Over a quarter of a million school-age children are unable to access education due to the lack of schools in northern Syria's Idlib province, a nongovernmental organization (NGO) said Thursday.
While around 345,000 students, at all levels, attend school in the northern Syrian province of Idlib, some 260,000 school-age children are unable to do so.
"We see that there are difficulties in meeting the most basic needs related to education in the Idlib region of Syria," Sebahattin Aydın, the education coordinator of the Humanitarian Relief Foundation (IHH), told Anadolu Agency (AA).
"There are almost 1,000 schools and 24,000 teachers in the region, while 5,116 of teachers are volunteers without any income," Aydın said, adding that these people have not abandoned their students against all the odds.
They teach voluntarily because there is no government or NGO financial support for education in the region, he stressed.
He added, "They try to earn their keeps with daywork such as shepherding, peddling or helping traders, and they do not abandon their students."
One of the main problems related to education in this region is supporting teachers, he said and noted, "Undoubtedly, supporting them stands as the first priority in raising education standards."
The Idlib region currently hosts around 4.3 million displaced Syrian people, according to humanitarian relief agencies' data.
NGOs, especially from Turkey, are active in the region in building briquette houses and providing humanitarian aid.

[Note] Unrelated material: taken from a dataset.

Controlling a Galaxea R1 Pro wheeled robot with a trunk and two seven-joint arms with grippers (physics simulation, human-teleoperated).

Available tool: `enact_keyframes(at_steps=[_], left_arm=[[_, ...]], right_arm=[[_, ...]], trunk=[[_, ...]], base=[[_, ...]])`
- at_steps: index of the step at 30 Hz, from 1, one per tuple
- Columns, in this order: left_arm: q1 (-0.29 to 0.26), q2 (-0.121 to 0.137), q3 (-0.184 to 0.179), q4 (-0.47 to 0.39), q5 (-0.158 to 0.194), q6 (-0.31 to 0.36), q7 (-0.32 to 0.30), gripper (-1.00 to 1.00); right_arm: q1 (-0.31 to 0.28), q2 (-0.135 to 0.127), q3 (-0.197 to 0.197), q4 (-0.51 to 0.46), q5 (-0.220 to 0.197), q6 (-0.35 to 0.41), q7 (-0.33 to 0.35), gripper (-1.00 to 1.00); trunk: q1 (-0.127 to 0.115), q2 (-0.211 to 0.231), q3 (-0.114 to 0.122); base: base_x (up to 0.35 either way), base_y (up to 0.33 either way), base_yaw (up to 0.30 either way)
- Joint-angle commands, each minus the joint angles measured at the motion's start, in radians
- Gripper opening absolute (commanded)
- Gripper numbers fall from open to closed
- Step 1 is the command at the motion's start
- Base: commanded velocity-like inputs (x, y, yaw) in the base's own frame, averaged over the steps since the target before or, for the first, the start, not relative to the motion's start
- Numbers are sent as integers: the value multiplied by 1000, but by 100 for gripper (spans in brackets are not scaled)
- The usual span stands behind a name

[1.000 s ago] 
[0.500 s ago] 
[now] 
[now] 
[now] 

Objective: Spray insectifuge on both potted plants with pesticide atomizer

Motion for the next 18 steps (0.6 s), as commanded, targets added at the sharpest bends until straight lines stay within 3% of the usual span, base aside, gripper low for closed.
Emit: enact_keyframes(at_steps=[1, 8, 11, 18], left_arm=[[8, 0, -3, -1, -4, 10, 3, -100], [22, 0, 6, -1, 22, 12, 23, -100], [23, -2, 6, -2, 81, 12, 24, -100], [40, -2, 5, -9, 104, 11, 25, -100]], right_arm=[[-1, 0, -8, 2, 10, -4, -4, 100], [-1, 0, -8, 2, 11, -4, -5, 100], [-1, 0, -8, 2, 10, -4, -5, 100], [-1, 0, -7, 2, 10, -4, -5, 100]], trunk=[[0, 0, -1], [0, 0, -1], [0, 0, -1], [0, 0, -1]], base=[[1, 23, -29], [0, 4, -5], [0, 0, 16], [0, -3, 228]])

Aydın also said there are many destroyed schools in the region, "We see that the schools close to the conflict points have been targeted and destroyed, and education has been prevented."
After the repairing of these schools, people return to these regions and start to live in their own lands, he underlined.
Another problem is the lack of basic education materials in these schools such as desks, chalk, notebooks, stationery items and heating in winter, he stressed.
He said the most important factor related to these problems is that the NGOs are not active in this area, and added, "NGOs both from Turkey and foreign countries should focus on this area."
"School shortages in camps, insufficient classrooms in schools, and the limited capacity of classrooms make access to education difficult for students," he added.
To solve this problem, it is necessary to build a new school in each camp area, especially in the newly built campsites, in a cost-effective way, Aydın noted.
Touching on the validity of these schools, he said the curriculum that was prepared for temporary education centers that were opened for Syrians in Turkey is also taught in Idlib, just as in the regions of Azaz, Jarablus, Afrin, Tal Abyad and Ras al-Ain.
This way, students who graduate in Idlib and receive their diploma from the local government, are also approved as primary school graduates in Turkey, he asserted.
Mentioning the IHH's works in the region, he said the foundation contributes to educational efforts in Idlib with 35 educational institutions, 600 education employees, and by supporting more than 15,000 educators in many fields.
"Apart from this, we continue to work on meeting the needs of schools in numerous areas, supporting volunteer teachers with cash and food aid in different periods of the year, and meeting educational materials and heating requirements."